[TASK INSTRUCTIONS] Print out the whole listing below exactly as it is written.

(GIVEN DATA)

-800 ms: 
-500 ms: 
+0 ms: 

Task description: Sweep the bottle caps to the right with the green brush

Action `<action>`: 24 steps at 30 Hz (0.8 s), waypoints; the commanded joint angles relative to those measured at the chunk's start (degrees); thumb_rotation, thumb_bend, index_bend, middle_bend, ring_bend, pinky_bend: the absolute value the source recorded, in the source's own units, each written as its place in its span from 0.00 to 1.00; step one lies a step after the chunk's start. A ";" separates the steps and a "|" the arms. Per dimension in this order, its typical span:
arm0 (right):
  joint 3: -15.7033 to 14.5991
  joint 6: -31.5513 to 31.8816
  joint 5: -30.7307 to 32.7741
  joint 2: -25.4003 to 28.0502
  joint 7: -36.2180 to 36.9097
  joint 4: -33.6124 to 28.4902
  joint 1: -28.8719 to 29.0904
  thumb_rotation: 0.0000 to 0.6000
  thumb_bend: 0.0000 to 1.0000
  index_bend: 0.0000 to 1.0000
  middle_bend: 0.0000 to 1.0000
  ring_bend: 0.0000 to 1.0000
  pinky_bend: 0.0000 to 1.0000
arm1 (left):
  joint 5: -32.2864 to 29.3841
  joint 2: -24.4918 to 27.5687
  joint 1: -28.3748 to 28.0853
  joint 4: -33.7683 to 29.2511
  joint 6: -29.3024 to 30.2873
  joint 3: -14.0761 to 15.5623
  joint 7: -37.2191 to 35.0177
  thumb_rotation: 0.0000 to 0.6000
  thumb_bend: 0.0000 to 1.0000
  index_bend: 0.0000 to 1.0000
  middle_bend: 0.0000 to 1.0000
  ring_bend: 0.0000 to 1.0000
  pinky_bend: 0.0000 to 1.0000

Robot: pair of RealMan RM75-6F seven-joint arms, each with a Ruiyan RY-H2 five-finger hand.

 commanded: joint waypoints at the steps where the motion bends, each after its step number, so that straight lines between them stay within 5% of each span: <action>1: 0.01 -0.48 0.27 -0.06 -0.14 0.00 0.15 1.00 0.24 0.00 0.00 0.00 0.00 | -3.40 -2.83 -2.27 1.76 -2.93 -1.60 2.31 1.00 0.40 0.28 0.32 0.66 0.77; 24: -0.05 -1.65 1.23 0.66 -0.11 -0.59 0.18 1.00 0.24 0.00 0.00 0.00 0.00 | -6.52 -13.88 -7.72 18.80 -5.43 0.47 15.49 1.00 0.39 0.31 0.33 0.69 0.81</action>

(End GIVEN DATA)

[FINAL ANSWER]
-800 ms: 
-500 ms: 
+0 ms: 

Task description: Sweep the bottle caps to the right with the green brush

Action `<action>`: 24 steps at 30 Hz (0.8 s), waypoints; the commanded joint angles relative to those measured at the chunk's start (degrees); thumb_rotation, thumb_bend, index_bend, middle_bend, ring_bend, pinky_bend: the absolute value the source recorded, in the source's own units, each written as its place in its span from 0.00 to 1.00; step one lies a step after the chunk's start. A ";" separates the steps and a "|" the arms. Per dimension in this order, its typical span:
arm0 (right):
  joint 3: -15.7033 to 14.5991
  joint 6: -31.5513 to 31.8816
  joint 5: -30.7307 to 32.7741
  joint 2: -25.4003 to 28.0502
  joint 7: -36.2180 to 36.9097
  joint 4: -33.6124 to 28.4902
  joint 1: -28.8719 to 29.0904
  thumb_rotation: 0.0000 to 0.6000
  thumb_bend: 0.0000 to 1.0000
  index_bend: 0.0000 to 1.0000
  middle_bend: 0.0000 to 1.0000
  ring_bend: 0.0000 to 1.0000
  pinky_bend: 0.0000 to 1.0000
arm1 (left):
  joint 5: -32.2864 to 29.3841
  joint 2: -24.4918 to 27.5687
  joint 1: -28.3748 to 28.0853
  joint 4: -33.7683 to 29.2511
  joint 6: -29.3024 to 30.2873
  joint 3: -14.0761 to 15.5623
  joint 7: -37.2191 to 35.0177
  thumb_rotation: 0.0000 to 0.6000
  thumb_bend: 0.0000 to 1.0000
  index_bend: 0.0000 to 1.0000
  middle_bend: 0.0000 to 1.0000
  ring_bend: 0.0000 to 1.0000
  pinky_bend: 0.0000 to 1.0000

Robot: pair of RealMan RM75-6F seven-joint arms, each with a Ruiyan RY-H2 five-finger hand.

 commanded: joint waypoints at the steps where the motion bends, each after its step number, so that straight lines between them stay within 5% of each span: <action>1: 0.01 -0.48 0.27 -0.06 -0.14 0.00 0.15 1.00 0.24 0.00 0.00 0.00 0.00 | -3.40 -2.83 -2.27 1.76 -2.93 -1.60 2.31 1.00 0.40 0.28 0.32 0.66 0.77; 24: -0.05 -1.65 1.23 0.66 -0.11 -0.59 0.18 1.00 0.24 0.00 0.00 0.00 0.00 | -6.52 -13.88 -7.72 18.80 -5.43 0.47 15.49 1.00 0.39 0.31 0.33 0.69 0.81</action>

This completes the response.